**What to produce**: One number, and no other words, should make up the answer: how many lines of the listing contain the string "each".

**Data block**:
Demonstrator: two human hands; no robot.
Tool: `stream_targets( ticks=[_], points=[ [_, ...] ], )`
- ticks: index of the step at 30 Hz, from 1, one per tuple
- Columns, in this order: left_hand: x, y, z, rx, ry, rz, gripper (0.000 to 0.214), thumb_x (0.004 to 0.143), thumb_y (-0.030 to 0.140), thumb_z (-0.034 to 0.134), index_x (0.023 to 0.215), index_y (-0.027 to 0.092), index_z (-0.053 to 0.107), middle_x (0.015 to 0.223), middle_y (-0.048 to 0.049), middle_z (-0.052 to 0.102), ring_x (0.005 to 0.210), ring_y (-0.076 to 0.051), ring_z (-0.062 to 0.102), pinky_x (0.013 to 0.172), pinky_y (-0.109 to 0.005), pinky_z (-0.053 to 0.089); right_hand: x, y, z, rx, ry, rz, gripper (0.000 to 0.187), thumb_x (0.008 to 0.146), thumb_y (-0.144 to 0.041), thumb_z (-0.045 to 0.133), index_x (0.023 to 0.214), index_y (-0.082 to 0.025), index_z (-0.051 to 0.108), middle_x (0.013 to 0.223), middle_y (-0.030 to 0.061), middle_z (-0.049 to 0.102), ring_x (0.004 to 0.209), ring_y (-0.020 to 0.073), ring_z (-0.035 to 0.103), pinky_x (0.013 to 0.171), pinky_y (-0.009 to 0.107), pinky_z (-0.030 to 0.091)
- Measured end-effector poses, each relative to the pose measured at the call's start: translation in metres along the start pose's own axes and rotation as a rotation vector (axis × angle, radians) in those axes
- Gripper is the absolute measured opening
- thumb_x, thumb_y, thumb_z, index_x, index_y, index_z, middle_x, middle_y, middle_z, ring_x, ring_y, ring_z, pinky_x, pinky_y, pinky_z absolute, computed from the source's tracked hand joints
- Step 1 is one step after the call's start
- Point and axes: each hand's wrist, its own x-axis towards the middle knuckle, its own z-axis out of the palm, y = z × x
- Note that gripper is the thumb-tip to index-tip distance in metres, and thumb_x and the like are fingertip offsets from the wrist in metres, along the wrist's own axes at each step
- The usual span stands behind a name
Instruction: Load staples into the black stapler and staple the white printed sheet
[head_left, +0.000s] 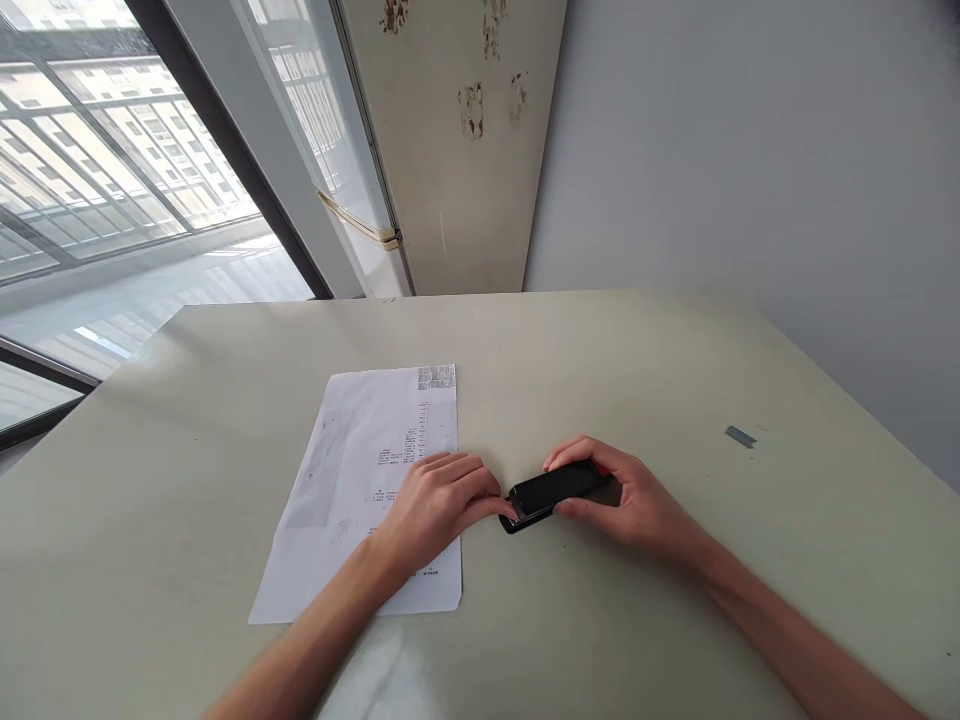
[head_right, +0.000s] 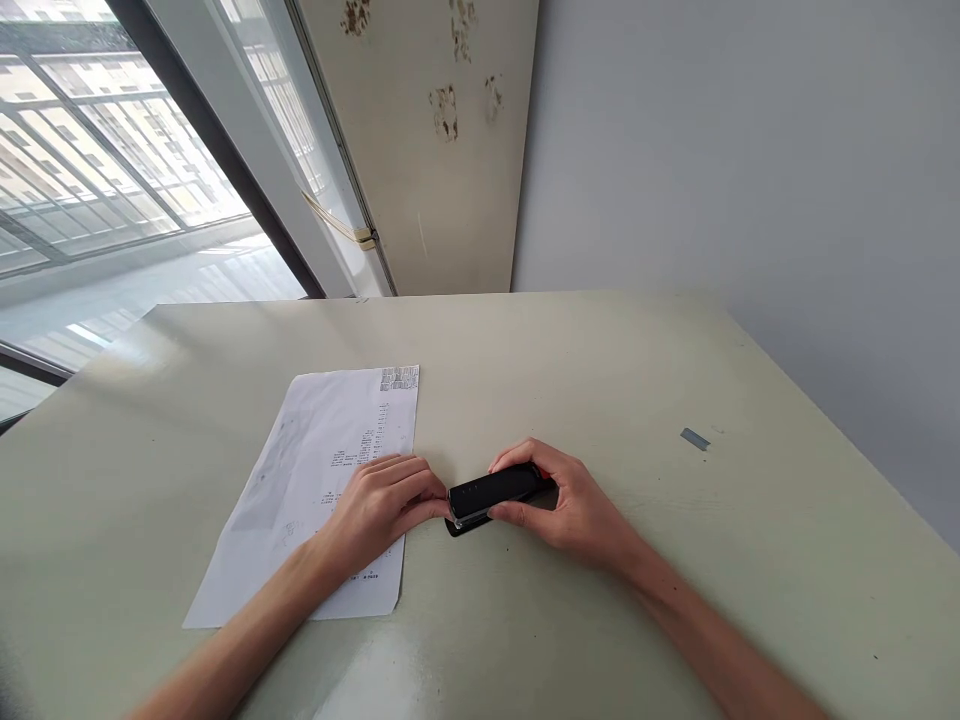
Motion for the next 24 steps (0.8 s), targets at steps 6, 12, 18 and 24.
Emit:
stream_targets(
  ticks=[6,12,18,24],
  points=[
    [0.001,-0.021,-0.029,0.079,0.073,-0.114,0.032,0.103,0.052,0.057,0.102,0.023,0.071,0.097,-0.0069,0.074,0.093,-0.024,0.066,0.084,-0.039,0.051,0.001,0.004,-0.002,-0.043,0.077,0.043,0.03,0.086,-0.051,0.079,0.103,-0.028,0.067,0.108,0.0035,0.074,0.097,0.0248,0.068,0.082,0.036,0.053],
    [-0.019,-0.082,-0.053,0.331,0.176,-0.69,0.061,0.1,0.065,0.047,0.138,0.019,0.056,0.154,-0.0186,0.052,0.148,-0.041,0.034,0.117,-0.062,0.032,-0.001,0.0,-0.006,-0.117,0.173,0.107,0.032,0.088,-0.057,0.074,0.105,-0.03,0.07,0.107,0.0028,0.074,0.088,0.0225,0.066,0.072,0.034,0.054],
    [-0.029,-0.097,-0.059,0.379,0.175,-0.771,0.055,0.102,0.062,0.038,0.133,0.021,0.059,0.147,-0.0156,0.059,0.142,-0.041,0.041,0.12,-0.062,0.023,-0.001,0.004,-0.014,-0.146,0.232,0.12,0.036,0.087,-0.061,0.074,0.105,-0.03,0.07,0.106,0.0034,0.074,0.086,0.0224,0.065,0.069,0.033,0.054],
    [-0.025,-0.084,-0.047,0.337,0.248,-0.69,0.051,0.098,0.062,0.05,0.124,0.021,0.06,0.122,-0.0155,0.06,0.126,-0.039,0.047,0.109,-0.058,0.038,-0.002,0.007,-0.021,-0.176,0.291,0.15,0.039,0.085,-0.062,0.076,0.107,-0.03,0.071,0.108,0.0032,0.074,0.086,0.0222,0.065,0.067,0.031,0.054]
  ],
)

**Answer to the problem**: 3